The fenestrated façade pattern was designed in vertical modules, orientated to direct views to the lake and to minimise direct solar radiation and glare to achieve a targeted solar penetration value. The terracotta modules are also strategically positioned to optimise daylight levels for interior workspaces and cross-ventilation. The tangles play an important role in creating an ambient display of shadows inside the workspaces. Each vertical module was individually craned into place.
Structures Lab, Strong Floor and Reaction Wall
AEB has an 800-mm thick reaction wall in the structure's laboratory.
Live Building Concept
The Live Building Concept, introduced by KIRK, is integrated into the design of AEB where the building itself is a living laboratory and provides learning and research opportunities both as a design and construction project and as a completed project. The building itself provides a research and teaching opportunity in engineering and sustainability. Instruments were integrated into built elements to allow real-time monitoring of its structural and climatic performance. AEB has thereby become a learning tool, the study of which is now a part of the curriculum. The live building concept demonstrates our ability to provide unique and project-specific ideas to further the transformative opportunities of a project for a University.
Learning and Research Spaces
An interactive ‘internal street’ fosters the circulation between various teaching and learning spaces and allows for the ‘crossing of paths’ between staff and students enabling a rich manifestation of interaction and learning. Planning relationships and adjacencies provide and integrate flexible active-learning spaces with laboratories, allowing for progressive teaching. Program is located and displayed in an explanatory nature, linking the program horizontally and vertically creating a sense and process of discovery.

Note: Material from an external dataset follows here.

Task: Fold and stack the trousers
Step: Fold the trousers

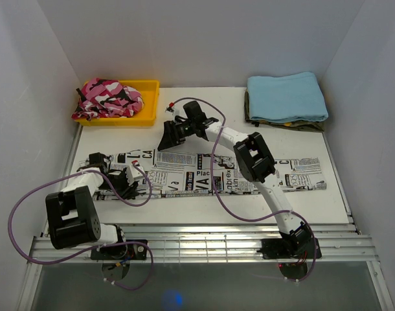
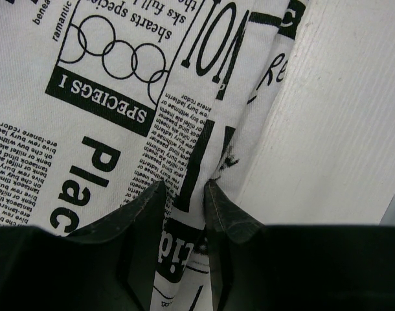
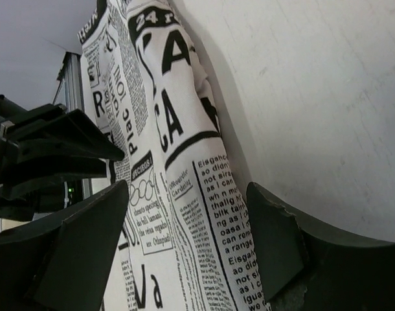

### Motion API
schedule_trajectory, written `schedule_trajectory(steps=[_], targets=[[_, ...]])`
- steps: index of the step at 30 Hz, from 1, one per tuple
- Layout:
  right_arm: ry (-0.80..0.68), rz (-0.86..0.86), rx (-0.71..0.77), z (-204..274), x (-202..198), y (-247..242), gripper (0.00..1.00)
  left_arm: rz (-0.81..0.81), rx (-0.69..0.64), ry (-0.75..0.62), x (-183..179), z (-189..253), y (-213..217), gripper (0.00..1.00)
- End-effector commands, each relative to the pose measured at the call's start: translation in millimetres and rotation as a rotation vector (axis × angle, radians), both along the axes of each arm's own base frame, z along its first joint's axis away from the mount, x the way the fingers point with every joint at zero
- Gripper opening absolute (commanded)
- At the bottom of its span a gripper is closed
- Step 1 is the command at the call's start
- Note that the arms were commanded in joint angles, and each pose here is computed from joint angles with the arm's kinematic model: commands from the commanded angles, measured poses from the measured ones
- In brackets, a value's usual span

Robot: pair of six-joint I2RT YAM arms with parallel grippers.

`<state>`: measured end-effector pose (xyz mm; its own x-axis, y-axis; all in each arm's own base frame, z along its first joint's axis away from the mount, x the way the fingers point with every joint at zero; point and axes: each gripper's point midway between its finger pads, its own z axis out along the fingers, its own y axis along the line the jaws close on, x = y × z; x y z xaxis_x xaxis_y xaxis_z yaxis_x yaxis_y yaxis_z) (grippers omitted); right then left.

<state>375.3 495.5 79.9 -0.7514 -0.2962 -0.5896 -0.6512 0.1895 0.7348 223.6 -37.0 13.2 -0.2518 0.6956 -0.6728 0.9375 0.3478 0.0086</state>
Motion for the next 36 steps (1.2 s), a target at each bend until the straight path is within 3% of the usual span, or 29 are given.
schedule_trajectory(steps=[1, 6, 10, 13, 20, 27, 33, 36], targets=[[0.002, 0.063, -0.004, -5, -10, -8, 0.78, -0.013, 0.115, 0.15, -39, -39, 14, 0.42], [0.008, 0.075, -0.02, -10, -11, -18, 0.71, -0.009, 0.111, 0.141, -35, -36, 14, 0.41], [0.071, 0.083, -0.01, -10, -11, -24, 0.5, -0.01, 0.109, 0.142, -36, -36, 14, 0.41], [0.103, 0.098, 0.028, 3, -11, -27, 0.44, -0.013, 0.108, 0.149, -39, -37, 13, 0.41], [0.128, 0.12, 0.097, 30, -20, -27, 0.47, -0.007, 0.104, 0.151, -38, -38, 13, 0.41], [0.237, 0.14, 0.094, 12, -29, -18, 0.49, -0.008, 0.105, 0.147, -37, -37, 13, 0.41], [0.254, 0.159, 0.136, 28, -33, -17, 0.45, -0.007, 0.108, 0.154, -39, -38, 13, 0.41], [0.27, 0.152, 0.122, 28, -34, -14, 0.48, -0.011, 0.102, 0.152, -39, -39, 12, 0.4]])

KIRK also promoted the idea of the ‘living building,' where the in-between spaces are as important as the dedicated teaching and learning areas. Every communal hub and breakout space (including external areas) is seen as a potential learning environment. Custom CMS Electracom Floor Boxes were used throughout the building to provide easy access to power, data and AV.
From the start until the finish of the AEB it was a collaborative design and project development process with a fully integrated team. This integration began with a seamless approach by the architects. There was strong engagement with the AEB Project Control Group which I chaired and to a broad range of users from Civil and Materials Engineering and our Engineering Education specialists. Engagement with the ultimate users of the AEB was regular and the open discussion and dialogue continually refined the details of the spaces. The architects would push for client-focused outcomes while challenging the brief looking for innovation and better outcomes for the AEB
Professor David St John
Director, Centre for Advanced Materials Processing and Manufacturing
The AEB is a great testing ground for students who have strong prospects of becoming leaders in the industry and society. They can look to the record of the many high-impact engineering alumni who precede them and have access to a building that doubles as a sustainable engineering tool.
Professor Peter Høj
Vice Chancellor and President of The University of Queensland
The award-winning AEB sets a new benchmark for sub-tropical institutional buildings – an authentic building of its place that enhances the student experience and aligns with the university’s vision for a global campus.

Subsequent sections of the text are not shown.